# Caption Contest

# captions_json file

In [2]:
import json

def get_path(basename):
    from os.path import isdir
    return f'{basename}' #if isdir('.voc') else basename

with open(get_path('captions.json'), 'rt', encoding='utf-8') as fp:
    captions_json = json.load(fp)
    
print(f"==> The dataset contains {len(captions_json)} captions. The first four are:")
captions_json[:4]

==> The dataset contains 2458 captions.

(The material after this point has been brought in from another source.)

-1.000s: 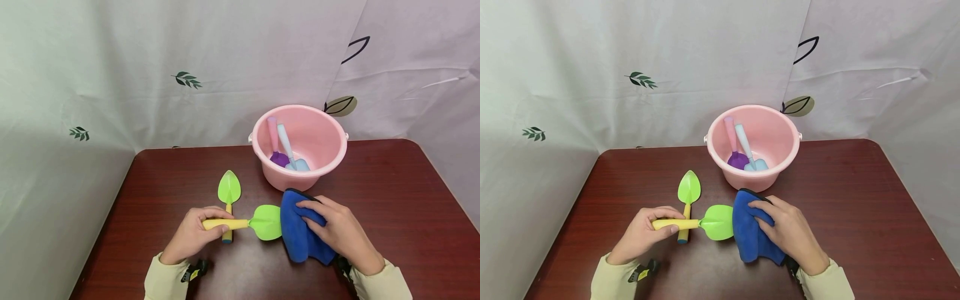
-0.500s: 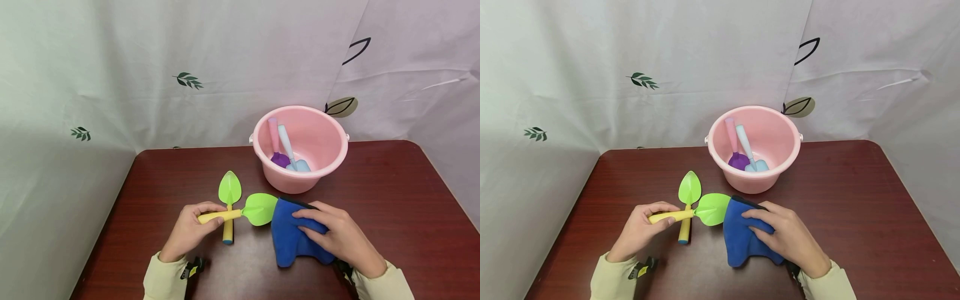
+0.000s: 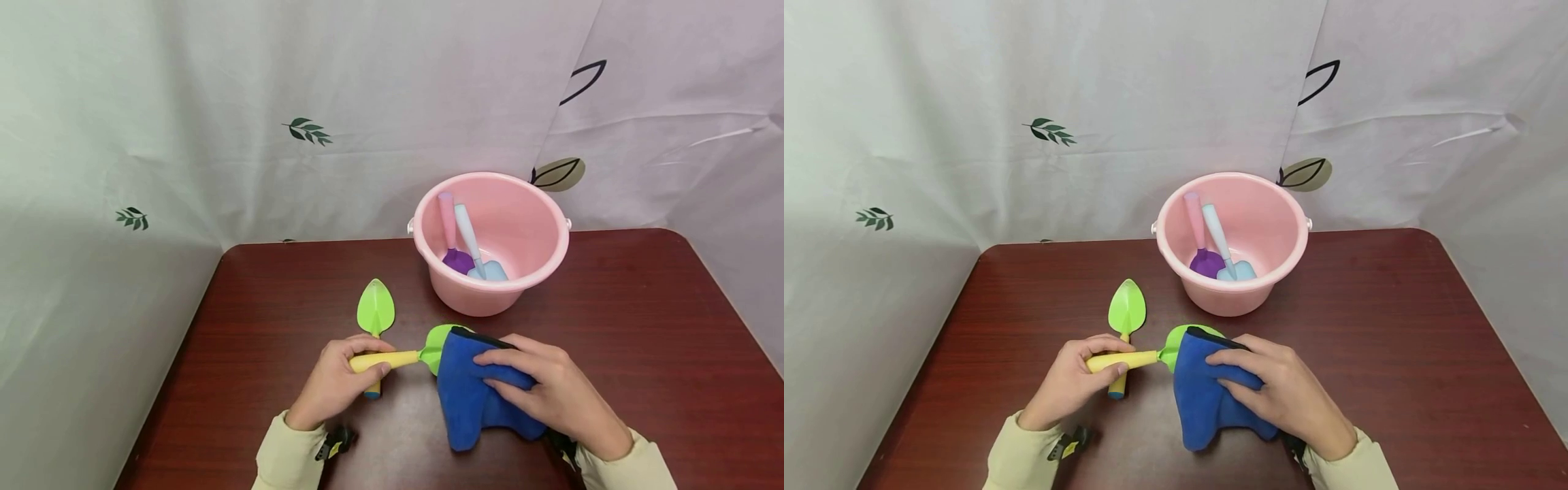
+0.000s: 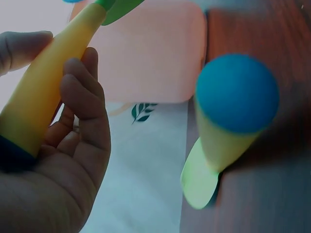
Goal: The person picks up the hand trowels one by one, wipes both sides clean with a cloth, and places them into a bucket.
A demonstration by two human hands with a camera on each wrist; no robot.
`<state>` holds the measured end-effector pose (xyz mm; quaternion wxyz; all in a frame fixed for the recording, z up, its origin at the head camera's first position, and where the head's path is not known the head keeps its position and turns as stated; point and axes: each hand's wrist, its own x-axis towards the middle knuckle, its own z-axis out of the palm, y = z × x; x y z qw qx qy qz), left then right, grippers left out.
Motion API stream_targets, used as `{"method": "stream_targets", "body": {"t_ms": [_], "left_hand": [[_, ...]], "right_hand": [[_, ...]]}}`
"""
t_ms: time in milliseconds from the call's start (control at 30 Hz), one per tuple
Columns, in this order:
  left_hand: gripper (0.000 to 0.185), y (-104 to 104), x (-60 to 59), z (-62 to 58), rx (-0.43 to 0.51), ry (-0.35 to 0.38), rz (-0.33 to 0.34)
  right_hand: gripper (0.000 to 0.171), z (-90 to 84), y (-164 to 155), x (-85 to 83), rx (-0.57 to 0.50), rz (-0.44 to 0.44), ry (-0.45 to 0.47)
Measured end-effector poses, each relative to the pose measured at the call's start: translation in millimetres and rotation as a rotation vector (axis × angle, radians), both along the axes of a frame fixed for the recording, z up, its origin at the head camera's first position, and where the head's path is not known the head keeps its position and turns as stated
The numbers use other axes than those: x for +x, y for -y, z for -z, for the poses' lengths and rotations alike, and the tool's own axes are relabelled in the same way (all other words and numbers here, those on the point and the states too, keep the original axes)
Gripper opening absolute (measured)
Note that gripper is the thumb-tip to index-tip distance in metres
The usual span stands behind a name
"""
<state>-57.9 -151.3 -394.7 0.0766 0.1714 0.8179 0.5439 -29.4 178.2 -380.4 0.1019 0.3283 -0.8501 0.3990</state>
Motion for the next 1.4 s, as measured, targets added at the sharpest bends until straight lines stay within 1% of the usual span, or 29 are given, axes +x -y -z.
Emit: {"method": "stream_targets", "body": {"t_ms": [67,167,267,400,600,700,1000,1200,1400], "left_hand": [[0.02,-4.0,1.5,1.8,-0.005,-0.001,0.022],[0.02,-9.3,3.5,4.5,0.008,-0.016,0.06],[0.02,-13.6,5.1,6.0,0.024,-0.03,0.099],[0.02,-17.7,7.5,4.5,0.027,-0.026,0.136],[0.02,-20.7,9.6,2.4,0.027,-0.05,0.166],[0.019,-21.1,10.4,2.6,0.032,-0.054,0.173],[0.019,-19.0,9.6,1.8,0.059,-0.049,0.174],[0.019,-14.7,7.5,1.0,0.077,-0.05,0.173],[0.019,-7.4,7.2,-2.6,0.075,-0.015,0.163]], "right_hand": [[0.034,0.6,0.4,-0.3,-0.008,-0.008,-0.014],[0.035,1.0,0.8,-0.4,-0.013,-0.012,-0.024],[0.043,0.8,1.4,0.0,-0.005,-0.005,-0.02],[0.052,0.5,2.4,0.5,0.014,0.014,-0.014],[0.06,2.0,4.1,-0.8,0.005,0.031,-0.072],[0.061,3.1,4.8,-1.7,0.002,0.04,-0.096],[0.059,4.3,3.8,-3.2,0.039,0.089,-0.07],[0.059,5.2,2.0,-3.8,0.034,0.123,-0.091],[0.058,5.9,0.5,-5.5,0.044,0.134,-0.091]]}}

The first four are:


[{'target_id': 0,
  'primary_type': 'text',
  'primary_description': 'I told you not to pick the one from the pilot experiment...'},
 {'target_id': 1,
  'primary_type': 'text',
  'primary_description': 'Well that explains the gas station'},
 {'target_id': 2,
  'primary_type': 'text',
  'primary_description': "The dairy-free vegan soy cheese doesn't seem to be having the same effect..."},
 {'target_id': 3,
  'primary_type': 'text',
  'primary_description': 'Repeatedly, cheese demonstrated characteristics of a performance enhancing drug'}]

## Basic Cleaning: get_captions from list of dictionaries
- The input, captions_json, is an object just like the one loaded above (a list of dictonaries with the given keys and values).
- The function returns a list of just the text (string) captions.

In [3]:
def get_captions(captions_json):
    ###
    ### YOUR CODE HERE
    ###
#     captions_orig = []
#     for i,j in enumerate(captions_json):
#         captions_orig.append(j['primary_description'])
#     return captions_orig
    return ([c['primary_description'] for c in captions_json])
        
captions_orig = get_captions(captions_json)
captions_orig[:4]

['I told you not to pick the one from the pilot experiment...',
 'Well that explains the gas station',
 "The dairy-free vegan soy cheese doesn't seem to be having the same effect...",
 'Repeatedly, cheese demonstrated characteristics of a performance enhancing drug']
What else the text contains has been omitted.